Greg takes it all in, though he seems to be watching John, rather than taking in the details of the items he is shown.
-----------
USMC Air Station Iwakuni
John fought every attempt to send him to Japan, but when Greg is 15, he runs out of excuses.
John glares out the window of the car as they're driven the short distance from the airport to the base.
He refuses to leave the base except when absolutely necessary. He tries to forbid Greg from exploring Japan, but Greg ignores him.
To John, this will always be the country that took his brother from him. John was only 10 when the letter came, telling his parents that Greg's plane had been shot down somewhere near Iwo Jima, his body lost beneath the waters of the Pacific Ocean.
Now his son, his brother's namesake, defies John and skips classes to explore the nearby city with its narrow streets and tightly packed buildings.
While John can only see his brother's murderers, Greg is fascinated by the country -- the way so many people fit into such small places. He spends hours looking through windows in the business district at the electronic gadgets, the cameras, the cassette players, the games.

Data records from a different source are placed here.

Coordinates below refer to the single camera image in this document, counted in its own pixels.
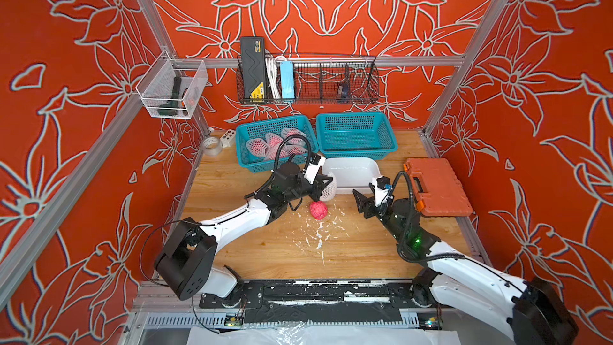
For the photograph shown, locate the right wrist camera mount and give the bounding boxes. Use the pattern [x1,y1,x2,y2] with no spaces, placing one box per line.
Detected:
[372,176,392,207]

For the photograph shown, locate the dark green handled tool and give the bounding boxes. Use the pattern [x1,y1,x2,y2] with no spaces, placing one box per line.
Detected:
[157,76,181,117]

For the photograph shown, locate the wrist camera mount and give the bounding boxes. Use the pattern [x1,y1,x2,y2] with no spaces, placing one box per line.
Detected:
[372,176,392,207]
[303,153,326,184]

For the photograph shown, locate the teal basket for bare apples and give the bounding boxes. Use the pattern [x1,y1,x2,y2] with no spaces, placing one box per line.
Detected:
[315,112,398,161]

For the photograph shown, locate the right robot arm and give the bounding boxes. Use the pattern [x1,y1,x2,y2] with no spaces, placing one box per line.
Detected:
[353,177,579,344]

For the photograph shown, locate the light blue power bank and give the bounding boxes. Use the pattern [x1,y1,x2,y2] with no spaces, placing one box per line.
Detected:
[279,61,295,103]

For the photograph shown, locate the orange tool case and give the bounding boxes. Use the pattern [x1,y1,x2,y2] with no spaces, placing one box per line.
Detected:
[403,158,473,217]

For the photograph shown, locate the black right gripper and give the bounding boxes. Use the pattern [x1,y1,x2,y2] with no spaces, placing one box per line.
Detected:
[352,184,406,244]

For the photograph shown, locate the black box device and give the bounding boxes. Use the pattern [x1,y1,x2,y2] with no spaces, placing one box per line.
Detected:
[239,37,268,102]

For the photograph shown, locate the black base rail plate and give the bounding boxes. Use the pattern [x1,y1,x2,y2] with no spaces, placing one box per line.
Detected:
[196,279,444,331]

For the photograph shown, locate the white plastic tub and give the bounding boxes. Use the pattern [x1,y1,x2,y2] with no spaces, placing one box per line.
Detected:
[322,157,382,195]

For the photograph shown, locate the small black device in basket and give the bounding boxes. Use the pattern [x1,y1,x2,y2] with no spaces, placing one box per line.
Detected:
[337,81,350,103]

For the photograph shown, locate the black wire wall basket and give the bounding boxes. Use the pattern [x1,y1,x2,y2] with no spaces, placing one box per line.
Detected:
[236,54,380,105]

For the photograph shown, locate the clear tape roll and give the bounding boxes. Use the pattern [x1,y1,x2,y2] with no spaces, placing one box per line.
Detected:
[201,137,223,157]

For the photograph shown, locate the teal basket with netted apples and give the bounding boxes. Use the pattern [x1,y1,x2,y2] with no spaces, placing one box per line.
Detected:
[236,116,319,173]

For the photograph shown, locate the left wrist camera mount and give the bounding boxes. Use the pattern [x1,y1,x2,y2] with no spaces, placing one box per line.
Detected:
[303,153,326,184]

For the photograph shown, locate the white remote control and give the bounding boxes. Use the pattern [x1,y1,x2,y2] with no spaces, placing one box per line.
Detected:
[220,129,236,149]

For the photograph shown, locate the clear acrylic wall box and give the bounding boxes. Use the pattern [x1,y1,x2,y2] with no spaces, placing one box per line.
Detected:
[136,50,208,120]

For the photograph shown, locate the white coiled cable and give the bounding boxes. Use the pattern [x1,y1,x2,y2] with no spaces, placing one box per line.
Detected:
[264,56,284,102]

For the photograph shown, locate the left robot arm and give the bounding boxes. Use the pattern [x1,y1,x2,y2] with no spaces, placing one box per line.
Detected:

At dinner he talks about what he's seen, about the food he ate, about learning to use chopsticks and how he'd like to try out one of the scooters that whine their way down every road and alley.
One day the school makes its annual field trip to Hiroshima, less than 30 miles away. When Greg gets home that night, he doesn't have anything to say. He sits quietly through dinner. Blythe recognizes the look on his face as the same one he has when he's working out a new song or solving a math problem.
Blythe buys Greg a transistor radio for his birthday. It is small enough John can't complain about the problems of packing it, and comes with an earphone so Greg can listen without bothering John.
--------------
Marine Corps Air Station Yuma
Blythe didn't realize how much of her life was spent near the ocean until she was far from it. In Arizona there is desert and mountains. The base welcome packet boasts that the city is an oasis, but Blythe can't see much green beyond the yards tended by the enlisted men. The road to the base is called Pacific, though the only water in sight is the brown of the Colorado River.
The state line with California is on one side of town, Mexico is just to the south and west.
The night after Greg takes his SAT exam, he asks for permission to go with some of the other members of the baseball team to the movies. John is out of town, in Washington for a briefing, and Blythe tells Greg to have fun. She knows he has been working hard, with John tracking every minute he's spent studying.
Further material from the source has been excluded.